WHAT YOU HAVE TO DO: The response must consist of the complete listing below, reproduced without alteration.

──────────

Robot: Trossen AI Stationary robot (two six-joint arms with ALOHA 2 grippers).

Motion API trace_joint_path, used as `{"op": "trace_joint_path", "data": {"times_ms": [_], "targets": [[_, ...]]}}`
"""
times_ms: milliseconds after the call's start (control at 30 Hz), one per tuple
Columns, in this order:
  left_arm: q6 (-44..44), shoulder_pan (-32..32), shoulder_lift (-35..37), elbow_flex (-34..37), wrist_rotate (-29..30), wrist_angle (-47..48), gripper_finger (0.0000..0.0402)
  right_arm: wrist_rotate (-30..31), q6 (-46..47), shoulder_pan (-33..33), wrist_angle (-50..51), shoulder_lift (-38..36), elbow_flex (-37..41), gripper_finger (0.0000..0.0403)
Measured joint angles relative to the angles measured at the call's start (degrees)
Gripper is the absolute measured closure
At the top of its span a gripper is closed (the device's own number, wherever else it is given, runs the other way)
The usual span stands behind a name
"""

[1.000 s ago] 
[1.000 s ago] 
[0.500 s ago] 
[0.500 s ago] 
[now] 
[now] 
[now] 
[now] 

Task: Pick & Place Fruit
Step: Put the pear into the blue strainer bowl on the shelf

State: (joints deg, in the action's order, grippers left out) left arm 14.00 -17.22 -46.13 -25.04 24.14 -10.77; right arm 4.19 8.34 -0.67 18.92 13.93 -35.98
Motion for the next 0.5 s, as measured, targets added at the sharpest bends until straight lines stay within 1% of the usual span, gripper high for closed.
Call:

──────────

SOLUTION TO THIS TASK:
Robot: Trossen AI Stationary robot (two six-joint arms with ALOHA 2 grippers).

Motion API trace_joint_path, used as `{"op": "trace_joint_path", "data": {"times_ms": [_], "targets": [[_, ...]]}}`
"""
times_ms: milliseconds after the call's start (control at 30 Hz), one per tuple
Columns, in this order:
  left_arm: q6 (-44..44), shoulder_pan (-32..32), shoulder_lift (-35..37), elbow_flex (-34..37), wrist_rotate (-29..30), wrist_angle (-47..48), gripper_finger (0.0000..0.0402)
  right_arm: wrist_rotate (-30..31), q6 (-46..47), shoulder_pan (-33..33), wrist_angle (-50..51), shoulder_lift (-38..36), elbow_flex (-37..41), gripper_finger (0.0000..0.0403)
Measured joint angles relative to the angles measured at the call's start (degrees)
Gripper is the absolute measured closure
At the top of its span a gripper is closed (the device's own number, wherever else it is given, runs the other way)
The usual span stands behind a name
"""

[1.000 s ago] 
[1.000 s ago] 
[0.500 s ago] 
[0.500 s ago] 
[now] 
[now] 
[now] 
[now] 

Task: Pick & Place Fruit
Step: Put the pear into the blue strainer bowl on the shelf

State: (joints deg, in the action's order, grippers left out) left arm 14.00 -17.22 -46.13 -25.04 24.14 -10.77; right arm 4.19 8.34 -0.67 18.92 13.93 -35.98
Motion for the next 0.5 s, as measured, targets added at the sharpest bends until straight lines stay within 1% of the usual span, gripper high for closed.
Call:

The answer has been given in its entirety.